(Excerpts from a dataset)
=======

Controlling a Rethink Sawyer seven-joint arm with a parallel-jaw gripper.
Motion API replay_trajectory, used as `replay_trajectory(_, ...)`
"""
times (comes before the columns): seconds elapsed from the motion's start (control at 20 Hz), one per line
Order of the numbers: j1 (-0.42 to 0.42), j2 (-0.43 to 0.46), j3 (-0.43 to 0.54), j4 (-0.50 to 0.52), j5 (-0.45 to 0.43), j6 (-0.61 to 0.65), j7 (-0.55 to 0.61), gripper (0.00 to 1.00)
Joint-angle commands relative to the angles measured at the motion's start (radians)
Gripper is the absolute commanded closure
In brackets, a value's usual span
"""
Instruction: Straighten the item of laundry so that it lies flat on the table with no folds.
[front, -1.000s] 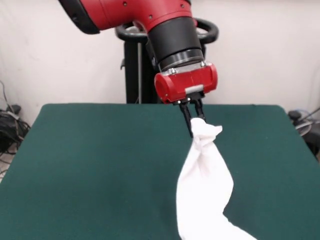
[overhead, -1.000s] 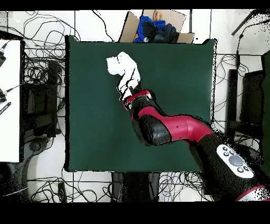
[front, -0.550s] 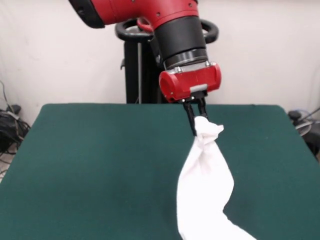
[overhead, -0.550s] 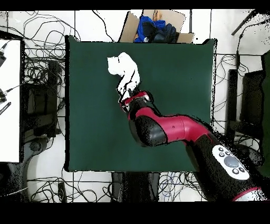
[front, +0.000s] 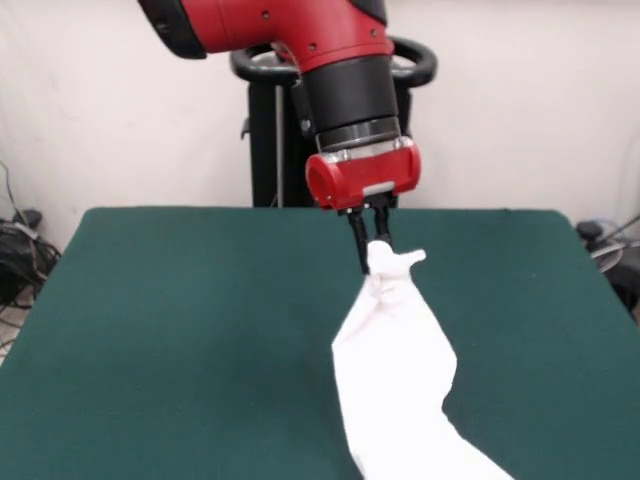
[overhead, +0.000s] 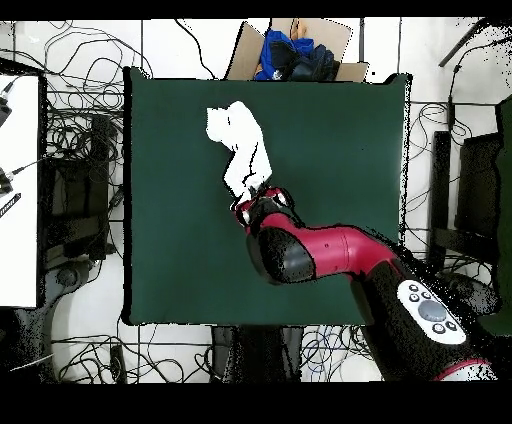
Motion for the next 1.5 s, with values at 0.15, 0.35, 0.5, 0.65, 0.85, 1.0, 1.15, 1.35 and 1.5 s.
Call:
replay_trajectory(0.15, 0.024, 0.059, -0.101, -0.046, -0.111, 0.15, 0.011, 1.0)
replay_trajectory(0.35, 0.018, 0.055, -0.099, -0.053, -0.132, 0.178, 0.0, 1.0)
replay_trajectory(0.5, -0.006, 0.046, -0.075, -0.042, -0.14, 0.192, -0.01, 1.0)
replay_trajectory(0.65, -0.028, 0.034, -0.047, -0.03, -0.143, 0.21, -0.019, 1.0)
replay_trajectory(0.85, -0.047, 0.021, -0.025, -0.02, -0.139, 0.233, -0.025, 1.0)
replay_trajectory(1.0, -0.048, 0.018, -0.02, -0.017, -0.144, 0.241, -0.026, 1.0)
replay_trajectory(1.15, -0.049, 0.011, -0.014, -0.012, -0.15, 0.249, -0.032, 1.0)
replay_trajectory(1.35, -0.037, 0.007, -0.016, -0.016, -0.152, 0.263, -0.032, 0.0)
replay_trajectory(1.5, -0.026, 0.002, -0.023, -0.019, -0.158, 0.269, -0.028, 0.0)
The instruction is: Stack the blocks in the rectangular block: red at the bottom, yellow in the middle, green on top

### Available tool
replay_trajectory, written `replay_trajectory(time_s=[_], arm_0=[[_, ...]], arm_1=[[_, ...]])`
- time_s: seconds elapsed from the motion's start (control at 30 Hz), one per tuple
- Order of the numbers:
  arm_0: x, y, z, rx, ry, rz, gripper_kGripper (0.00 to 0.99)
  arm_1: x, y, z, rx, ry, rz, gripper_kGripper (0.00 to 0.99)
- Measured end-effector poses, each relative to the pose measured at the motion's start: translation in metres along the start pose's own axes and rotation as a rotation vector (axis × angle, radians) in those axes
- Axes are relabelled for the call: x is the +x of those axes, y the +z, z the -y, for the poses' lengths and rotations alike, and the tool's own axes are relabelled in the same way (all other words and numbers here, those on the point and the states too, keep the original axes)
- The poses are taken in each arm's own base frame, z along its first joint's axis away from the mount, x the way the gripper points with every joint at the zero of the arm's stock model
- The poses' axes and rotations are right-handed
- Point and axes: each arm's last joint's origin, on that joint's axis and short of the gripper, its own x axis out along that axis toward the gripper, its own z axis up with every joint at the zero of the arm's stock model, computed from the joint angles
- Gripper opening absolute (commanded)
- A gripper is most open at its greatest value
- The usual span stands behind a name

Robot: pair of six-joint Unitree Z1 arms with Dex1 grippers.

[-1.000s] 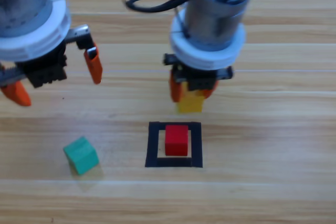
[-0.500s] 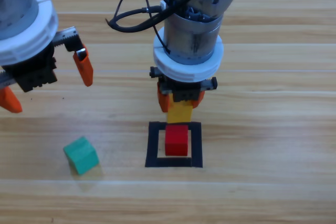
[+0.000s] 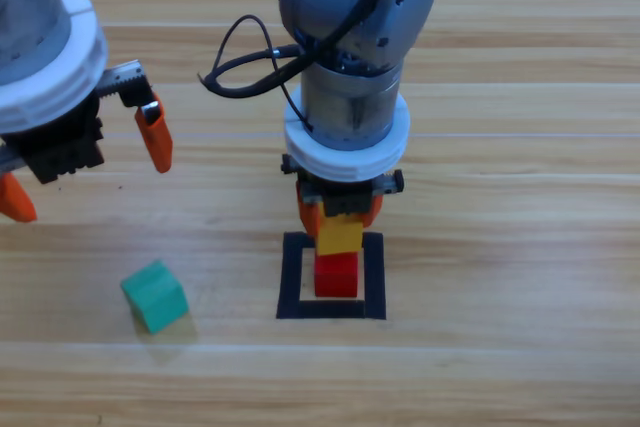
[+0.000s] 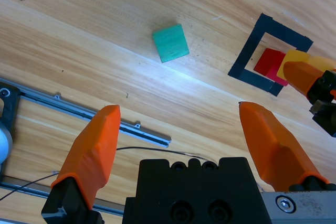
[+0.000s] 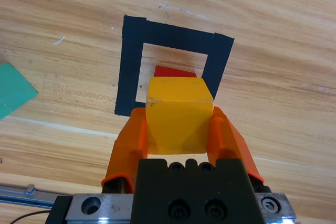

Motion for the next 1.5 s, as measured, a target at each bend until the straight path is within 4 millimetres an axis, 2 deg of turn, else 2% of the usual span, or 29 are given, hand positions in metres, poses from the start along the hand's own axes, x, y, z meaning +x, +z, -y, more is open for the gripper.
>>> replay_trajectory(time_s=[0.27, 0.53, 1.3, 1.33, 1.4, 1.43, 1.47, 1.5], arm_0=[[-0.002, 0.000, -0.002, -0.001, -0.006, 0.001, 0.969], [-0.012, 0.001, -0.009, -0.007, -0.036, 0.006, 0.969], [-0.010, 0.000, -0.009, -0.006, -0.037, 0.000, 0.968], [-0.010, 0.000, -0.010, -0.005, -0.036, 0.000, 0.968], [-0.008, -0.001, -0.010, -0.004, -0.032, -0.001, 0.968], [-0.008, -0.001, -0.010, -0.004, -0.030, -0.002, 0.968], [-0.008, -0.001, -0.010, -0.004, -0.029, -0.002, 0.968], [-0.008, -0.001, -0.010, -0.004, -0.029, -0.002, 0.968]], arm_1=[[-0.001, 0.001, -0.001, 0.003, 0.005, 0.004, 0.318], [0.007, 0.001, -0.001, 0.007, -0.010, -0.010, 0.318], [0.006, -0.008, -0.006, 0.008, -0.025, -0.025, 0.322], [0.006, -0.008, -0.006, 0.007, -0.025, -0.025, 0.350], [0.006, -0.009, -0.006, 0.006, -0.025, -0.025, 0.696], [0.006, -0.009, -0.006, 0.006, -0.025, -0.025, 0.902], [0.006, -0.009, -0.006, 0.006, -0.025, -0.025, 0.983], [0.006, -0.009, -0.006, 0.006, -0.025, -0.025, 0.990]])
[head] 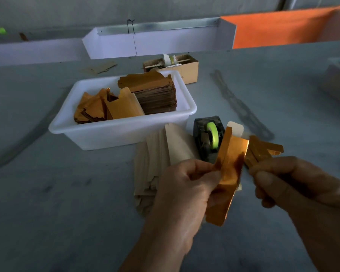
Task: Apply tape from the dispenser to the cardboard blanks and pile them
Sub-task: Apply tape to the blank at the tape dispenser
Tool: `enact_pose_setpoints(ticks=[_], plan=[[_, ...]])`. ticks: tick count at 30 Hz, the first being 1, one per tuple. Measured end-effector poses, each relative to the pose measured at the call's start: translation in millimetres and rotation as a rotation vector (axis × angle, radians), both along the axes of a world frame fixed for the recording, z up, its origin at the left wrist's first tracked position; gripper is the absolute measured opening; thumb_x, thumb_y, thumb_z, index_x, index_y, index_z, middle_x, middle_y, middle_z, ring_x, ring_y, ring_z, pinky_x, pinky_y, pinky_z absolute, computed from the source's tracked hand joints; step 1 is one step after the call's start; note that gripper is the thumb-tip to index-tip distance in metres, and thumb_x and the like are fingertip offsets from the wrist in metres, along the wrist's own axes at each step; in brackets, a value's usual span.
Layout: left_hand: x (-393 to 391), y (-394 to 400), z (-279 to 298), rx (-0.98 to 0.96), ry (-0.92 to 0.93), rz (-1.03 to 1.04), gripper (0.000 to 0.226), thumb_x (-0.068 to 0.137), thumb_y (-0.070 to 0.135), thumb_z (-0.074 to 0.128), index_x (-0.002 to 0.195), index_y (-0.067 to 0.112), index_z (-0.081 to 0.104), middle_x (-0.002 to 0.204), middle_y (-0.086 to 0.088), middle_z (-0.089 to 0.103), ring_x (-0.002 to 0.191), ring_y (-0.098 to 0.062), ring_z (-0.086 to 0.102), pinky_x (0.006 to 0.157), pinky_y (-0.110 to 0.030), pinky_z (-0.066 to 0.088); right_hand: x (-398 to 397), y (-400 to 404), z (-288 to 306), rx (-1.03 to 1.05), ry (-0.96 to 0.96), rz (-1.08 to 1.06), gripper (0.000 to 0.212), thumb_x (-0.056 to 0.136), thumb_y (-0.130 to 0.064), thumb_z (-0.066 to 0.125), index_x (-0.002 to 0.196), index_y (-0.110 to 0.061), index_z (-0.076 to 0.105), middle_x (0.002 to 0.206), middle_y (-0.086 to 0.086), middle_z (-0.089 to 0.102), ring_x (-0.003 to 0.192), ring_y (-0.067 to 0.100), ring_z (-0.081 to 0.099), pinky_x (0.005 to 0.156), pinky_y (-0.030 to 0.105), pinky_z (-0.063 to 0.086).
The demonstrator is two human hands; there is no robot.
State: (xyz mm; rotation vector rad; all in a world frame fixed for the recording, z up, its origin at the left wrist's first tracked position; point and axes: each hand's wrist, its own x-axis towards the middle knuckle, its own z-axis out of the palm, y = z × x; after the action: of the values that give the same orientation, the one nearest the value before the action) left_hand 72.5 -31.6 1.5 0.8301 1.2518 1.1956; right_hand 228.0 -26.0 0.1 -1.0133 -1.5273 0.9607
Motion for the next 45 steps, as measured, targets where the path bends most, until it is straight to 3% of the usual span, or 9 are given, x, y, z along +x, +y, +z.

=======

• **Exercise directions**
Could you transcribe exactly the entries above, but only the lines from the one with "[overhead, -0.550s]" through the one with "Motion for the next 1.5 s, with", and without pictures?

• **Solution to the problem**
[overhead, -0.550s] 
[front, +0.000s] 
[overhead, +0.000s] 
Motion for the next 1.5 s, with values at 0.15, 0.35, 0.5, 0.65, 0.85, 1.0, 1.15, 1.35 and 1.5 s.

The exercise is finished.